Alternative splicing and caspase-mediated cleavage generate antagonistic variants of the stress oncoprotein LEDGF/p75
Brown-Bryan, Terry A Leoh, Lai S Ganapathy, Vidya Pacheco, Fabio J Mediavilla-Varela, Melanie Filippova, Maria Linkhart, Thomas A Gijsbers, Rik Debyser, Zeger Casiano, Carlos A # ×
Molecular Cancer Research vol:6 issue:8 pages:1293-1307
There is increasing evidence that an augmented state of cellular oxidative stress modulates the expression of stress genes implicated in diseases associated with health disparities such as certain cancers and diabetes. Lens epithelium-derived growth factor p75 (LEDGF/p75), also known as DFS70 autoantigen, is emerging as a survival oncoprotein that promotes resistance to oxidative stress-induced cell death and chemotherapy. We previously showed that LEDGF/p75 is targeted by autoantibodies in prostate cancer patients and is overexpressed in prostate tumors, and that its stress survival activity is abrogated during apoptosis. LEDGF/p75 has a COOH-terminally truncated splice variant, p52, whose role in stress survival and apoptosis has not been thoroughly investigated. We observed unbalanced expression of these proteins in a panel of tumor cell lines, with LEDGF/p75 generally expressed at higher levels. During apoptosis, caspase-3 cleaved p52 to generate a p38 fragment that lacked the NH(2)-terminal PWWP domain and failed to transactivate the Hsp27 promoter in reporter assays.
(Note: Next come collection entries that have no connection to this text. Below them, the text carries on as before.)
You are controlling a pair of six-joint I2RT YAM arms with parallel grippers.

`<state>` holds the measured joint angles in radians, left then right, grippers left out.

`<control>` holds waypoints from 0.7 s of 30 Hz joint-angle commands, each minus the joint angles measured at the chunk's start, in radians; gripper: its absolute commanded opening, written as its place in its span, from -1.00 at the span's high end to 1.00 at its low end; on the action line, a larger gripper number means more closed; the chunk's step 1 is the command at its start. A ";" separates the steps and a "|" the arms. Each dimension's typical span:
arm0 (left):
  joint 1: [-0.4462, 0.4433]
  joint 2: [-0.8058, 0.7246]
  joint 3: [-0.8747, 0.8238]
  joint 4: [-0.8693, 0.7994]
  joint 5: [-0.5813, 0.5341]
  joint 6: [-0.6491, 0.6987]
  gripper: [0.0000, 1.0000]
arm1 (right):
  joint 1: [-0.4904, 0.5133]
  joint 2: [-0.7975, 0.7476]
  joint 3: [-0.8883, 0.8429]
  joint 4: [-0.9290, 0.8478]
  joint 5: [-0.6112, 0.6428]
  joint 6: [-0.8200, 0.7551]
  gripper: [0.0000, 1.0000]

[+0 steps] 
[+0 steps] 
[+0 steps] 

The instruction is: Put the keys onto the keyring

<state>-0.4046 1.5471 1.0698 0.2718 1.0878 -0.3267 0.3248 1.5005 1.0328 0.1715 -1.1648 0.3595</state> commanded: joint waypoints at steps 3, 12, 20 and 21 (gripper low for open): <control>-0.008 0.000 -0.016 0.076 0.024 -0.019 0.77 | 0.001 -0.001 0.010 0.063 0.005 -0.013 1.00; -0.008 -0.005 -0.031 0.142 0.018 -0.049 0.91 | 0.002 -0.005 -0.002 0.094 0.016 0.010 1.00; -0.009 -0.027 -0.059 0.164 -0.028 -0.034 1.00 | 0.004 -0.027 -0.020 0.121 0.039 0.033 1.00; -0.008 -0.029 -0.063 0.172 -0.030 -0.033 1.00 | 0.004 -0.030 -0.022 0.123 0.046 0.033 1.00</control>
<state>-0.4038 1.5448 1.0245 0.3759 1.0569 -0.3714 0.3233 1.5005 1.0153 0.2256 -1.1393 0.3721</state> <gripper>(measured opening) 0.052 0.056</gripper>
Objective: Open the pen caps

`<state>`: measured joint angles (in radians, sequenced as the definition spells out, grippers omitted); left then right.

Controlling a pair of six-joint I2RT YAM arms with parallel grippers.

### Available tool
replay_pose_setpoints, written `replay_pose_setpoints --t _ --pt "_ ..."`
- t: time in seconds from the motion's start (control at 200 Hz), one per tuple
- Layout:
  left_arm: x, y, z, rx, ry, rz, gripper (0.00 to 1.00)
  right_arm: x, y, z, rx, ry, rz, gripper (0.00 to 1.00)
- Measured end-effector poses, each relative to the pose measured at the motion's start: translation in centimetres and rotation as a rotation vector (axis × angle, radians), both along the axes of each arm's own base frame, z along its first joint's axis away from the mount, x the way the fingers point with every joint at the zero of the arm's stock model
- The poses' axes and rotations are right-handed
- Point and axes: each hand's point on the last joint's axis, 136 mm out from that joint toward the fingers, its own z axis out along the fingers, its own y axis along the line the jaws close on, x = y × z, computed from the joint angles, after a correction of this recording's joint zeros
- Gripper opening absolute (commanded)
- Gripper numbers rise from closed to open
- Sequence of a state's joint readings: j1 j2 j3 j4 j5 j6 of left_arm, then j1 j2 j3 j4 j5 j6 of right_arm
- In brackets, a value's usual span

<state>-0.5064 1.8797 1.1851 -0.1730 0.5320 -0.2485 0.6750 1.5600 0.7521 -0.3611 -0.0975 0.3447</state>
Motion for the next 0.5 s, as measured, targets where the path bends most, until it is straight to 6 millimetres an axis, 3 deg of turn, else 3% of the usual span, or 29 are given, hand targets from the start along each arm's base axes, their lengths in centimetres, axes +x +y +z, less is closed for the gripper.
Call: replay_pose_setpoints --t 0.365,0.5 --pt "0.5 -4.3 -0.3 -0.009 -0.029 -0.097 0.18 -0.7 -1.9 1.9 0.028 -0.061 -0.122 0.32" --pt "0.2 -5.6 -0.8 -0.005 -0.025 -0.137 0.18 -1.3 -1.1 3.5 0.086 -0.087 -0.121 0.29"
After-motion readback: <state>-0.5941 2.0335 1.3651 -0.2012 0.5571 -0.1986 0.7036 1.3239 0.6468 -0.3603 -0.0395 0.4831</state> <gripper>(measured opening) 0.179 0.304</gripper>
However, p38 retained chromatin association properties and repressed the transactivation potential of LEDGF/p75. Overexpression of p52 or its variants with truncated PWWP domains in several tumor cell lines induced apoptosis, an activity that was linked to the presence of an intron-derived COOH-terminal sequence. These results implicate the PWWP domain of p52 in transcription function but not in chromatin association and proapoptotic activities. Consistent with their unbalanced expression in tumor cells, LEDGF/p75 and p52 seem to play antagonistic roles in the cellular stress response and could serve as targets for novel antitumor therapies.